Exercise objective →
Exactly as written, output each of the lines below, with no images.

Collected data →
====

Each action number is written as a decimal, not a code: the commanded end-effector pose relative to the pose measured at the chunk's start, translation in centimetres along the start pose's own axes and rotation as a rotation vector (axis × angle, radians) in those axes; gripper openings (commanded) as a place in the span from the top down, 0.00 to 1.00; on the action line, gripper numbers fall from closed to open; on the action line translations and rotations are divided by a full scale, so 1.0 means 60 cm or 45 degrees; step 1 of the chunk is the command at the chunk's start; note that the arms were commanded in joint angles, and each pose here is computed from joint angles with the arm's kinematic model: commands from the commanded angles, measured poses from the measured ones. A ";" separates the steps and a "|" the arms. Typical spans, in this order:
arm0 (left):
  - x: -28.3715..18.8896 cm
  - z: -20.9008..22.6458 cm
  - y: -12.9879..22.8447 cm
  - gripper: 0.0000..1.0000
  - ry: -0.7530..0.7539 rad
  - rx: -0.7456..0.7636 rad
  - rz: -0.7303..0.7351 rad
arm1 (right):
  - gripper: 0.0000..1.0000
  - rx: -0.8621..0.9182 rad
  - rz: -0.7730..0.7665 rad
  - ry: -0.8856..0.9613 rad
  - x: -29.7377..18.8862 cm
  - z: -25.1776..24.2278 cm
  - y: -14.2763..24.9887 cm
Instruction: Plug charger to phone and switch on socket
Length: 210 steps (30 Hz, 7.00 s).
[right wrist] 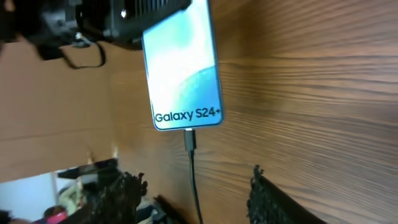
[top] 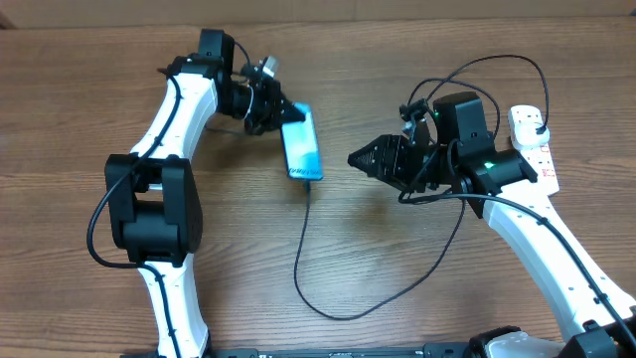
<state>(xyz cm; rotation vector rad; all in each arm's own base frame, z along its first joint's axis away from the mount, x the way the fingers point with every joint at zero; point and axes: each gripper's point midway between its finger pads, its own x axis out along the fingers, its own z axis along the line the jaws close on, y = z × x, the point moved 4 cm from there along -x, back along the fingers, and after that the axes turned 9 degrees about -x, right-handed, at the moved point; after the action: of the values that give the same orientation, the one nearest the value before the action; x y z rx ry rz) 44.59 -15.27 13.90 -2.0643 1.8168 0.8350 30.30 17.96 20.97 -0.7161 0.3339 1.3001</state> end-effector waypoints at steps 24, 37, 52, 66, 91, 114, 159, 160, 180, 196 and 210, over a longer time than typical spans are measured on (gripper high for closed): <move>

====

Answer space →
Each action number is written as a decimal, not a code: the commanded end-effector pose relative to the pose measured at the chunk's start, translation in centimetres along the start pose's own axes and rotation as a rotation vector (axis × angle, radians) in those axes; gripper openings (commanded) as a place in the span from the top down, 0.00 to 1.00; on the action line, gripper numbers fall from closed to open; on the action line translations and rotations are divided by a full scale, so 1.0 means 60 cm or 45 degrees; step 1 of the chunk is the command at the chunk's start; note that the arms were commanded in joint angles, and each pose here is computed from joint angles with the arm's kinematic model: commands from the commanded angles, measured poses from the measured ones. A ";" separates the steps and a "|" the arms. Typical spans, in this order:
arm0 (left):
  - x: -28.3715..18.8896 cm
  - z: -20.9008..22.6458 cm
  - y: -12.9879..22.8447 cm
  - gripper: 0.0000..1.0000
  - ry: -0.7530..0.7539 rad
  - rx: -0.7456..0.7636 rad
  - rz: -0.7303..0.7351 rad
arm1 (right):
  - gripper: 0.0000..1.0000
  - rx: -0.8621..0.9182 rad
  - rz: -0.7730..0.7665 rad
  - ry: -0.8856..0.9613 rad
  - x: -29.7377..18.8862 cm
  - z: -25.1776..24.2278 cm
  - y: -14.2763..24.9887 cm
Instruction: Plug charger to phone and switch on socket
Length: 210 steps (30 Hz, 7.00 s).
[right wrist] 
[top] 
<state>(xyz cm; rotation vector rad; all in each arm's own base frame, z along its first joint's axis away from the mount, x the way the fingers point with every joint at zero; point and axes: each gripper's point midway between its finger pads, its own x axis out along the fingers, its own z axis along the line the jaws close on, y = z × x, the point moved 4 cm from there along -x, back along the fingers, and after that the axes turned 9 degrees about -x, right-handed, at the moved point; after the action: of the values that give the same orientation, the one nearest the value before the action; x y z rx ry rz) 44.59 -15.27 13.90 -2.0643 1.8168 0.8350 30.30 17.96 20.97 -0.7161 0.3339 1.3001</state> end-effector waypoints at steps 24, 37, 52, 66, 91, 114, 159, 160, 180, 196 and 210, over a longer time than typical spans are measured on (gripper high for closed): <move>

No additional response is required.